**What the task requires:** Please copy every record below exactly, but leave the pictures out.

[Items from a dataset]
□ □ □ □ □ □ □
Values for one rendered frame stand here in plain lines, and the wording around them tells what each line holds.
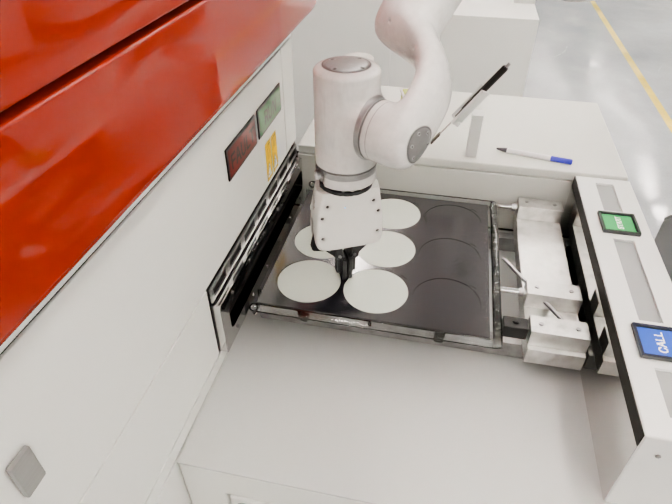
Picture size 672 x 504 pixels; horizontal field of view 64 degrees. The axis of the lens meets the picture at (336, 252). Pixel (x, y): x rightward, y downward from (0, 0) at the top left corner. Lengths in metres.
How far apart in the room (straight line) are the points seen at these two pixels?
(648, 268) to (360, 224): 0.42
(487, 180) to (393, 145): 0.47
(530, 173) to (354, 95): 0.51
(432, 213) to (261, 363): 0.42
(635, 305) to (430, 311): 0.27
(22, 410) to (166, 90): 0.28
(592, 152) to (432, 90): 0.57
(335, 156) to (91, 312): 0.35
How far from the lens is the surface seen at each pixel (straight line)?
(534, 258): 0.98
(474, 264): 0.91
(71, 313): 0.50
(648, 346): 0.77
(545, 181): 1.09
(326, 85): 0.66
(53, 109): 0.38
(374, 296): 0.82
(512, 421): 0.81
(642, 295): 0.85
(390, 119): 0.64
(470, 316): 0.82
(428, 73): 0.66
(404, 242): 0.93
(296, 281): 0.85
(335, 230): 0.77
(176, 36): 0.51
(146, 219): 0.58
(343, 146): 0.68
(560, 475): 0.79
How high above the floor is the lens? 1.46
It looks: 38 degrees down
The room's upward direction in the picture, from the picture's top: straight up
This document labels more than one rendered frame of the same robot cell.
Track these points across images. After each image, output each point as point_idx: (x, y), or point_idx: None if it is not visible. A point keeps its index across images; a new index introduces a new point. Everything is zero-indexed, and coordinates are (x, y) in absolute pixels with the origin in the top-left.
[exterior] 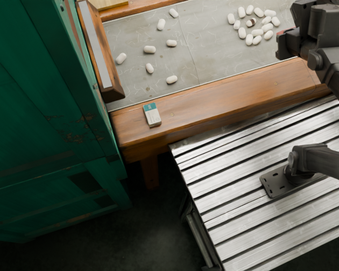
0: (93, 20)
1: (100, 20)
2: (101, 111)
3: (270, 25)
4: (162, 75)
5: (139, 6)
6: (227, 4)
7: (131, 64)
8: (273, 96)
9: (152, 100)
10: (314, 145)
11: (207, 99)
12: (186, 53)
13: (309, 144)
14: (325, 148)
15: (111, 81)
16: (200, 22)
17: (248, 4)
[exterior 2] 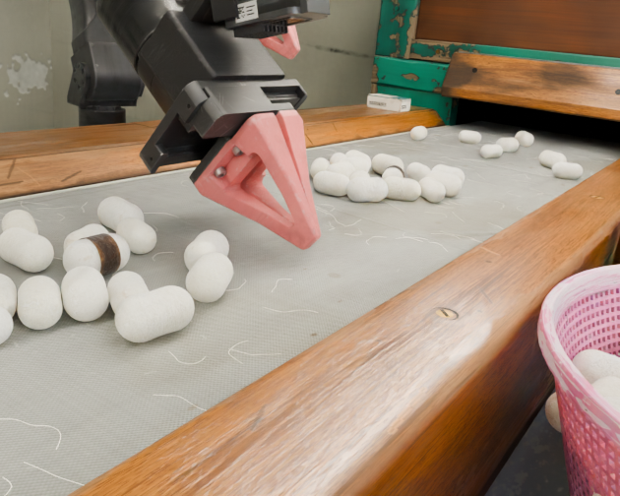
0: (599, 72)
1: (611, 104)
2: None
3: (336, 163)
4: (442, 142)
5: None
6: (503, 202)
7: None
8: None
9: (412, 128)
10: (112, 42)
11: (334, 114)
12: (447, 155)
13: (116, 67)
14: (97, 23)
15: (466, 53)
16: (500, 178)
17: (455, 210)
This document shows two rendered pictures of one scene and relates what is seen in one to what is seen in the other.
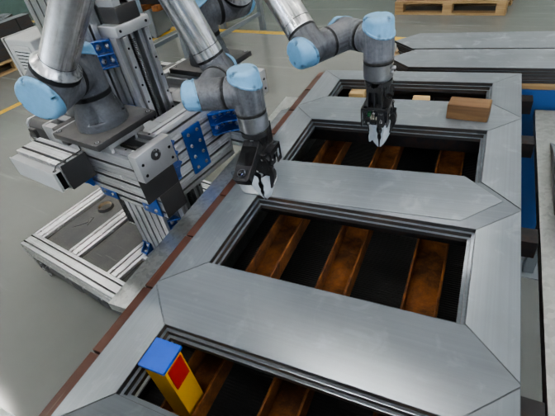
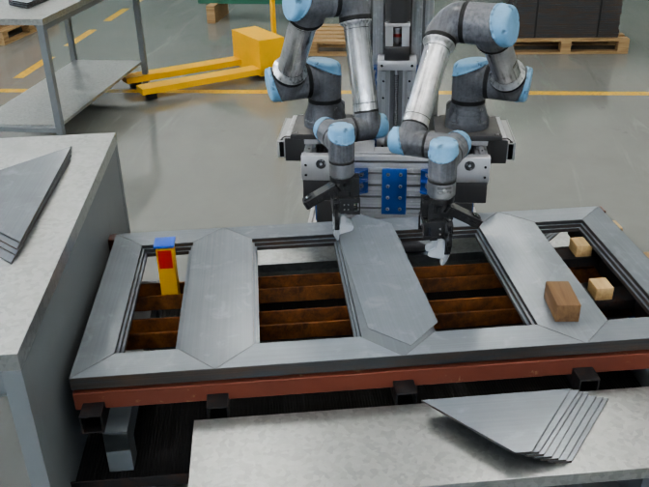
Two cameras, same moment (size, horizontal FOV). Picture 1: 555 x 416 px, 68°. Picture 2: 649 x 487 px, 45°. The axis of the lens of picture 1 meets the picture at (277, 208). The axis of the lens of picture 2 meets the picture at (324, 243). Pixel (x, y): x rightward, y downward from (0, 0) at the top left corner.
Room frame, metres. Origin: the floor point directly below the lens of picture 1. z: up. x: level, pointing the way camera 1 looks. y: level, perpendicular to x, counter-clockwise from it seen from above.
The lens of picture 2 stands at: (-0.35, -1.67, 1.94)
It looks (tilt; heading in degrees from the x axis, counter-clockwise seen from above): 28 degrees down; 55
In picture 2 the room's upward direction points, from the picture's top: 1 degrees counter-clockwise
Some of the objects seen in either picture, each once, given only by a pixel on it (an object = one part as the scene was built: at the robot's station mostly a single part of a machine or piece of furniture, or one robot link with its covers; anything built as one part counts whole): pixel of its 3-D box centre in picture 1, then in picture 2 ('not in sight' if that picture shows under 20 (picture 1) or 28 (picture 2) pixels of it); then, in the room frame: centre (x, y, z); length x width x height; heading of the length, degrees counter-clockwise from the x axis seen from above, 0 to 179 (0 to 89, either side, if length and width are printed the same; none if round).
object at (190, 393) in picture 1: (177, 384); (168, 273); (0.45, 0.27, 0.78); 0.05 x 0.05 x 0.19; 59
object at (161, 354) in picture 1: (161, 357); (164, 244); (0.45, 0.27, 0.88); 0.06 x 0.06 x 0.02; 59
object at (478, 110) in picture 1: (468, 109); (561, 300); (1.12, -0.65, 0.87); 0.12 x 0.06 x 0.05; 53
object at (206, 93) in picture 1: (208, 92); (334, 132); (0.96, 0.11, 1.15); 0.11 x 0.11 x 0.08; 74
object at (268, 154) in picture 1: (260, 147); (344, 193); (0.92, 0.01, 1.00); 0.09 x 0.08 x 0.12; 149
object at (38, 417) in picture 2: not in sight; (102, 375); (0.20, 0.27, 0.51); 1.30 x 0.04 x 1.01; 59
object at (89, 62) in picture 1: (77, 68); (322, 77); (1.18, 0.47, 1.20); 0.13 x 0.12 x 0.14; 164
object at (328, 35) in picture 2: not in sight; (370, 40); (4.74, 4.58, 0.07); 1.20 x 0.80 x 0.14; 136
□ □ □ □ □ □ □
**Response to the task:**
Values for one rendered frame stand here in plain lines, and the wording around them tells what each line holds.
Picture size 672 x 504 pixels; horizontal field of view 64 degrees. The axis of the lens meets the picture at (336, 252). Pixel (x, y): x rightward, y downward from (0, 0) at the top left corner. Lengths in metres.
How far apart in the room (straight line) are the points seen at these two pixels?
(648, 268) to (360, 224): 0.42
(487, 180) to (393, 145): 0.47
(530, 173) to (354, 95): 0.51
(432, 213) to (261, 363): 0.42
(635, 305) to (430, 311): 0.27
(22, 410) to (166, 90): 0.28
(592, 152) to (432, 90): 0.57
(335, 156) to (91, 312): 0.35
How far from the lens is the surface seen at each pixel (straight line)?
(534, 258): 0.98
(474, 264): 0.91
(71, 313): 0.50
(648, 346): 0.77
(545, 181): 1.09
(326, 85): 0.66
(53, 109): 0.38
(374, 296): 0.82
(512, 421): 0.81
(642, 295): 0.85
(390, 119): 0.64
(470, 316): 0.82
(428, 73): 0.66
(404, 242): 0.93
(296, 281): 0.85
(335, 230): 0.77
(176, 36): 0.51
(146, 219): 0.58
(343, 146): 0.68
(560, 475): 0.79
How high above the floor is the lens? 1.46
It looks: 38 degrees down
The room's upward direction in the picture, from the picture's top: straight up
This document labels more than one rendered frame of the same robot cell.
Track these points across images. After each image, output each point as point_idx: (x, y), or point_idx: None if it is not visible. A point keeps its index across images; a new index introduces a new point. Everything is zero-indexed, and coordinates are (x, y) in absolute pixels with the origin in the top-left.
[exterior] 
0: (93, 20)
1: (100, 20)
2: (101, 111)
3: (270, 25)
4: (162, 75)
5: (139, 6)
6: (227, 4)
7: (131, 64)
8: (273, 96)
9: (152, 100)
10: (314, 145)
11: (207, 99)
12: (186, 53)
13: (309, 144)
14: (325, 148)
15: (111, 81)
16: (200, 22)
17: (248, 4)
[exterior 2] 
0: (599, 72)
1: (611, 104)
2: None
3: (336, 163)
4: (442, 142)
5: None
6: (503, 202)
7: None
8: None
9: (412, 128)
10: (112, 42)
11: (334, 114)
12: (447, 155)
13: (116, 67)
14: (97, 23)
15: (466, 53)
16: (500, 178)
17: (455, 210)
This document shows two rendered pictures of one scene and relates what is seen in one to what is seen in the other.
Two cameras, same moment (size, horizontal FOV). Picture 1: 555 x 416 px, 68°. Picture 2: 649 x 487 px, 45°. The axis of the lens of picture 1 meets the picture at (277, 208). The axis of the lens of picture 2 meets the picture at (324, 243). Pixel (x, y): x rightward, y downward from (0, 0) at the top left corner.
Room frame, metres. Origin: the floor point directly below the lens of picture 1. z: up. x: level, pointing the way camera 1 looks. y: level, perpendicular to x, counter-clockwise from it seen from above.
The lens of picture 2 stands at: (-0.35, -1.67, 1.94)
It looks (tilt; heading in degrees from the x axis, counter-clockwise seen from above): 28 degrees down; 55
In picture 2 the room's upward direction points, from the picture's top: 1 degrees counter-clockwise
Some of the objects seen in either picture, each once, given only by a pixel on it (an object = one part as the scene was built: at the robot's station mostly a single part of a machine or piece of furniture, or one robot link with its covers; anything built as one part counts whole): pixel of its 3-D box centre in picture 1, then in picture 2 ('not in sight' if that picture shows under 20 (picture 1) or 28 (picture 2) pixels of it); then, in the room frame: centre (x, y, z); length x width x height; heading of the length, degrees counter-clockwise from the x axis seen from above, 0 to 179 (0 to 89, either side, if length and width are printed the same; none if round).
object at (190, 393) in picture 1: (177, 384); (168, 273); (0.45, 0.27, 0.78); 0.05 x 0.05 x 0.19; 59
object at (161, 354) in picture 1: (161, 357); (164, 244); (0.45, 0.27, 0.88); 0.06 x 0.06 x 0.02; 59
object at (478, 110) in picture 1: (468, 109); (561, 300); (1.12, -0.65, 0.87); 0.12 x 0.06 x 0.05; 53
object at (206, 93) in picture 1: (208, 92); (334, 132); (0.96, 0.11, 1.15); 0.11 x 0.11 x 0.08; 74
object at (268, 154) in picture 1: (260, 147); (344, 193); (0.92, 0.01, 1.00); 0.09 x 0.08 x 0.12; 149
object at (38, 417) in picture 2: not in sight; (102, 375); (0.20, 0.27, 0.51); 1.30 x 0.04 x 1.01; 59
object at (89, 62) in picture 1: (77, 68); (322, 77); (1.18, 0.47, 1.20); 0.13 x 0.12 x 0.14; 164
object at (328, 35) in picture 2: not in sight; (370, 40); (4.74, 4.58, 0.07); 1.20 x 0.80 x 0.14; 136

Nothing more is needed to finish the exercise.